(Records for processing)

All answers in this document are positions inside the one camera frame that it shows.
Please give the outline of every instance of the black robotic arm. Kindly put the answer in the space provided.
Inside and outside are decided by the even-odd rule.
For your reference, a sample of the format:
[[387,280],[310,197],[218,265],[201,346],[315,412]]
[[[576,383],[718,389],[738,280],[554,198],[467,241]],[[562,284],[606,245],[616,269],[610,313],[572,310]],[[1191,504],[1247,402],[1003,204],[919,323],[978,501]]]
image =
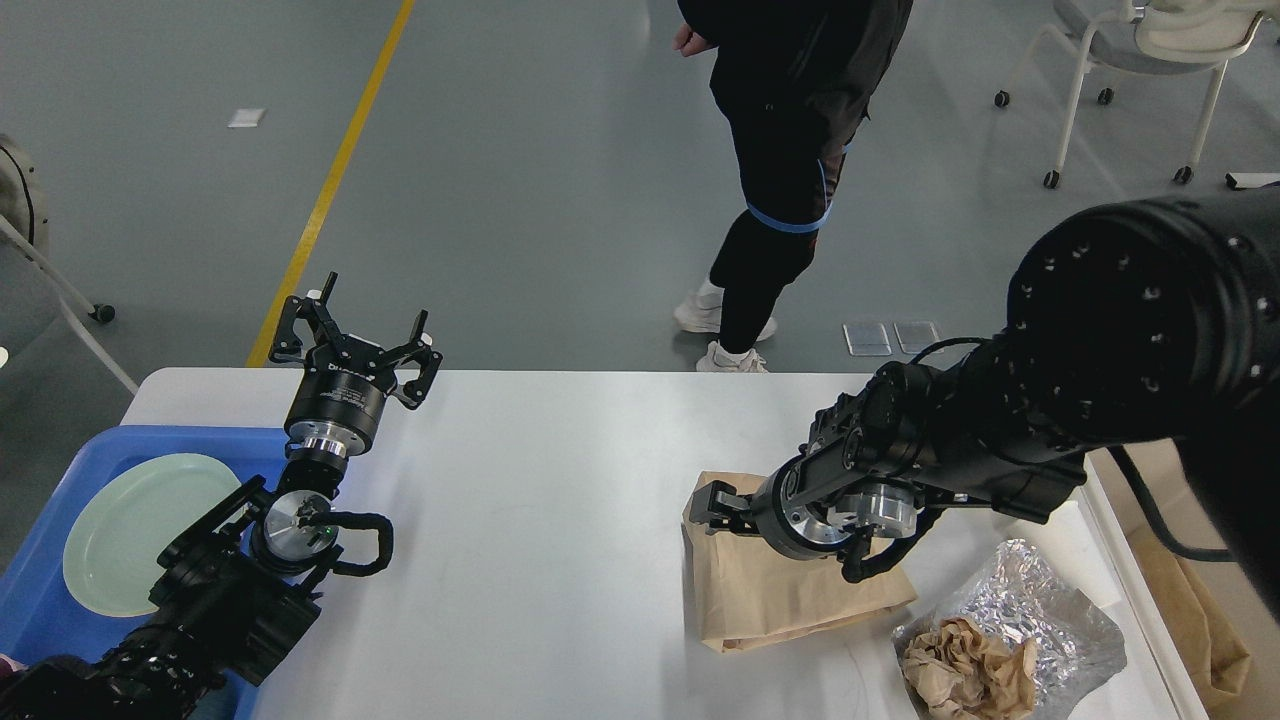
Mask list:
[[[180,720],[225,684],[225,670],[255,685],[275,670],[319,618],[315,591],[329,573],[367,577],[389,565],[390,520],[338,512],[332,501],[349,457],[372,447],[387,398],[416,409],[443,356],[424,332],[425,310],[389,350],[343,333],[328,310],[335,279],[282,309],[270,359],[301,363],[303,374],[275,487],[251,478],[175,538],[156,560],[159,610],[100,661],[46,659],[0,682],[0,720]],[[315,338],[305,355],[298,322]],[[396,370],[407,364],[419,373],[401,386]],[[340,529],[378,533],[378,557],[339,560]]]
[[[759,534],[859,582],[947,507],[1044,523],[1089,450],[1172,437],[1272,612],[1280,565],[1254,510],[1280,441],[1280,188],[1106,205],[1065,220],[1009,287],[1007,327],[938,370],[888,363],[814,420],[754,495],[698,491],[709,532]],[[868,557],[872,537],[893,538]]]

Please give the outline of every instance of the brown paper bag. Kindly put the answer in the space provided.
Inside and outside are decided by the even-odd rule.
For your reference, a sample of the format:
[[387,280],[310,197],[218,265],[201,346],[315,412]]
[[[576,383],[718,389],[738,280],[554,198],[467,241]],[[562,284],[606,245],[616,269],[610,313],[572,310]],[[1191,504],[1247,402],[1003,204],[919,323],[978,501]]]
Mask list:
[[1249,650],[1190,562],[1165,550],[1146,527],[1130,533],[1129,546],[1204,708],[1238,697],[1249,675]]
[[[765,478],[741,473],[703,473],[696,488],[723,480],[739,492],[754,492]],[[915,600],[900,568],[858,584],[840,577],[833,557],[791,560],[760,538],[707,534],[689,521],[692,546],[694,601],[703,643],[719,652],[742,651],[788,641],[874,618]]]

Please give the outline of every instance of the blue plastic bin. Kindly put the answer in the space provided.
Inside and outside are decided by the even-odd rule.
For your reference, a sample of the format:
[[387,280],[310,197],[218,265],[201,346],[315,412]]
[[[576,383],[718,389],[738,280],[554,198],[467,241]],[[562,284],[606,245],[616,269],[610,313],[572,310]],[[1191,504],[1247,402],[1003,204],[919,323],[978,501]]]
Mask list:
[[[264,475],[271,487],[284,468],[287,439],[284,430],[274,428],[122,425],[84,443],[0,578],[0,652],[28,665],[50,655],[95,662],[146,621],[146,616],[91,612],[72,598],[63,582],[67,536],[106,483],[152,457],[198,452],[227,464],[241,482]],[[201,701],[193,717],[248,720],[257,688],[233,673],[228,676],[227,688]]]

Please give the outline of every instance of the plate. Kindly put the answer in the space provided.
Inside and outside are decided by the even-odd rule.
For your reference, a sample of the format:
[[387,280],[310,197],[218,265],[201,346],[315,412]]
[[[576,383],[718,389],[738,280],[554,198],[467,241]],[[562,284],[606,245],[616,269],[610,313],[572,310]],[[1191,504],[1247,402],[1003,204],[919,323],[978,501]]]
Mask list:
[[63,579],[86,609],[110,618],[156,611],[147,594],[164,574],[160,552],[239,487],[207,455],[147,460],[106,484],[84,506],[63,548]]

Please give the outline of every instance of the person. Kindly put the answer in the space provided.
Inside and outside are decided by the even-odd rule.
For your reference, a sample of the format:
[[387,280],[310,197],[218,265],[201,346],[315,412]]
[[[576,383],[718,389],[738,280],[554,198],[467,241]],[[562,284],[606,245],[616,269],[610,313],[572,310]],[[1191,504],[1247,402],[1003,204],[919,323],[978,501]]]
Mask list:
[[782,290],[813,263],[845,152],[897,49],[911,0],[678,0],[672,42],[718,47],[710,88],[746,199],[681,329],[716,333],[700,372],[763,373]]

(End Records for processing)

» **About this exercise**
Return all the lines above exactly; none of the pictures should appear.

» **Finished task**
All answers in this document are positions inside the one camera frame that it shows.
Please give the outline of every instance of the black robotic arm. Kindly put the answer in the space provided.
Inside and outside are decided by the even-odd rule.
For your reference, a sample of the format:
[[387,280],[310,197],[218,265],[201,346],[315,412]]
[[[576,383],[718,389],[738,280],[554,198],[467,241]],[[562,284],[606,245],[616,269],[610,313],[572,310]],[[1191,504],[1247,402],[1003,204],[919,323],[978,501]]]
image =
Mask list:
[[[180,720],[225,684],[225,670],[255,685],[275,670],[319,618],[315,591],[329,573],[367,577],[389,565],[390,520],[338,512],[332,501],[349,457],[372,447],[387,398],[416,409],[443,356],[424,332],[425,310],[389,350],[343,333],[328,310],[335,279],[282,309],[270,359],[301,363],[303,374],[275,487],[251,478],[175,538],[156,560],[159,610],[100,661],[46,659],[0,682],[0,720]],[[315,338],[305,355],[298,322]],[[396,370],[407,364],[419,373],[401,386]],[[340,529],[378,533],[378,557],[339,560]]]
[[[759,534],[859,582],[947,507],[1044,523],[1089,450],[1172,437],[1272,612],[1280,565],[1254,510],[1280,441],[1280,188],[1106,205],[1065,220],[1009,287],[1007,327],[938,370],[888,363],[814,420],[754,495],[698,491],[709,532]],[[868,557],[872,537],[893,538]]]

Please give the outline of every instance of the brown paper bag. Kindly put the answer in the space provided.
Inside and outside are decided by the even-odd rule.
For your reference, a sample of the format:
[[387,280],[310,197],[218,265],[201,346],[315,412]]
[[[576,383],[718,389],[738,280],[554,198],[467,241]],[[562,284],[606,245],[616,269],[610,313],[572,310]],[[1191,504],[1247,402],[1003,204],[919,323],[978,501]]]
Mask list:
[[1249,650],[1190,562],[1165,550],[1146,527],[1130,533],[1129,546],[1204,708],[1238,697],[1249,675]]
[[[765,478],[741,473],[703,473],[696,488],[723,480],[739,492],[754,492]],[[915,600],[900,568],[858,584],[840,577],[833,557],[791,560],[760,538],[707,534],[689,521],[692,546],[694,601],[703,643],[719,652],[742,651],[788,641],[874,618]]]

Please give the outline of every instance of the blue plastic bin. Kindly put the answer in the space provided.
Inside and outside are decided by the even-odd rule.
For your reference, a sample of the format:
[[387,280],[310,197],[218,265],[201,346],[315,412]]
[[[576,383],[718,389],[738,280],[554,198],[467,241]],[[562,284],[606,245],[616,269],[610,313],[572,310]],[[1191,504],[1247,402],[1003,204],[919,323],[978,501]]]
Mask list:
[[[264,475],[271,487],[284,468],[287,439],[284,430],[274,428],[122,425],[84,443],[0,578],[0,652],[28,665],[50,655],[95,662],[146,621],[146,616],[91,612],[72,598],[63,582],[67,536],[106,483],[152,457],[198,452],[227,464],[241,482]],[[201,701],[193,717],[248,720],[257,688],[233,673],[228,676],[227,688]]]

Please give the outline of every instance of the plate. Kindly put the answer in the space provided.
Inside and outside are decided by the even-odd rule.
For your reference, a sample of the format:
[[387,280],[310,197],[218,265],[201,346],[315,412]]
[[[576,383],[718,389],[738,280],[554,198],[467,241]],[[562,284],[606,245],[616,269],[610,313],[572,310]],[[1191,504],[1247,402],[1003,204],[919,323],[978,501]]]
Mask list:
[[63,579],[86,609],[110,618],[156,611],[147,594],[164,574],[160,552],[239,487],[207,455],[147,460],[106,484],[84,506],[63,548]]

Please give the outline of every instance of the person. Kindly put the answer in the space provided.
Inside and outside are decided by the even-odd rule.
For your reference, a sample of the format:
[[387,280],[310,197],[218,265],[201,346],[315,412]]
[[[576,383],[718,389],[738,280],[554,198],[467,241]],[[562,284],[606,245],[616,269],[610,313],[572,310]],[[1191,504],[1247,402],[1003,204],[919,323],[978,501]]]
Mask list:
[[782,290],[813,263],[845,152],[897,49],[911,0],[678,0],[672,42],[718,47],[710,88],[746,199],[681,329],[716,333],[700,372],[763,373]]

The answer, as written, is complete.